The placement of the Y-capacitor should be directly from the
primary bulk capacitor positive rail to the common/return
terminal on the secondary side. Such placement will maximize
the EMI benefit of the Y-capacitor and avoid problems in
common-mode surge testing.
It is important to maintain the minimum circuit path from
the optocoupler transistor to the TinySwitch-II EN/UV and
SOURCE pins to minimize noise coupling.
The EN/UV pin connection to the optocoupler should be kept
to an absolute minimum (less than 12.7 mm or 0.5 in.), and
this connection should be kept away from the DRAIN pin
(minimum of 5.1 mm or 0.2 in.).
Output Diode
winding, the output diode and the output filter capacitor, should
be minimized. See Figure 17 for optimized layout. In addition,
sufficient copper area should be provided at the anode and
cathode terminals of the diode for adequate heatsinking.

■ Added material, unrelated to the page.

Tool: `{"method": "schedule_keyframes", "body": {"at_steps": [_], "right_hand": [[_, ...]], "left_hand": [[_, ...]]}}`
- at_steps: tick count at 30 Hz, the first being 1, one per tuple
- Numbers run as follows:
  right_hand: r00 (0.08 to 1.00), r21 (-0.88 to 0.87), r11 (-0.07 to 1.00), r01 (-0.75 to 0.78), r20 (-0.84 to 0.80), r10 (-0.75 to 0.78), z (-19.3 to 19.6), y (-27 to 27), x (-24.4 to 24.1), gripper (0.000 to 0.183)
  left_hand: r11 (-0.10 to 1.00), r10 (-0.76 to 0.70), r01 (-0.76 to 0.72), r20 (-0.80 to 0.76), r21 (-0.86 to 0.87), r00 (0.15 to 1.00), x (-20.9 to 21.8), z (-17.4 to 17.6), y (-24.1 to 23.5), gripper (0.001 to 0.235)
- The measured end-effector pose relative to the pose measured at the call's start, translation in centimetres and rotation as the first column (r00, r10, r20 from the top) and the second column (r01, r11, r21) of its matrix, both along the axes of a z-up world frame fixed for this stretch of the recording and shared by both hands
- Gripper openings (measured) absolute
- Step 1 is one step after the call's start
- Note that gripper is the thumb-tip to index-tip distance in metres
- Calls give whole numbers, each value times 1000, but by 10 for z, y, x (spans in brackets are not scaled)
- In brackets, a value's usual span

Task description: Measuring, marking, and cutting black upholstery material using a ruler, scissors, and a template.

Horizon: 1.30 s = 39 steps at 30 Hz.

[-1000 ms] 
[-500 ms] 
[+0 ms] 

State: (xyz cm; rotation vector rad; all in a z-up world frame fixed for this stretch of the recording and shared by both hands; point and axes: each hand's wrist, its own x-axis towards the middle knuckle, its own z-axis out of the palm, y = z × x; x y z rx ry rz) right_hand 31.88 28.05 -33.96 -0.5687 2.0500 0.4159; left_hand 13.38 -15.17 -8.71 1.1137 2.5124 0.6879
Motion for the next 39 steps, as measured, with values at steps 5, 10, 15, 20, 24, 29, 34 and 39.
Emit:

Input and Output Filter Capacitors
There are constrictions in the traces connected to the input and
output filter capacitors. These constrictions are present for two
reasons. The first is to force all the high frequency currents
to flow through the capacitor (if the trace were wide then it
could flow around the capacitor). Secondly, the constrictions
minimize the heat transferred from the TinySwitch-II to the input
filter capacitor and from the secondary diode to the output filter
capacitor. The common/return (the negative output terminal
in Figure 17) terminal of the output filter capacitor should be
connected with a short, low impedance path to the secondary
winding. In addition, the common/return output connection
should be taken directly from the secondary winding pin and
not from the Y-capacitor connection point.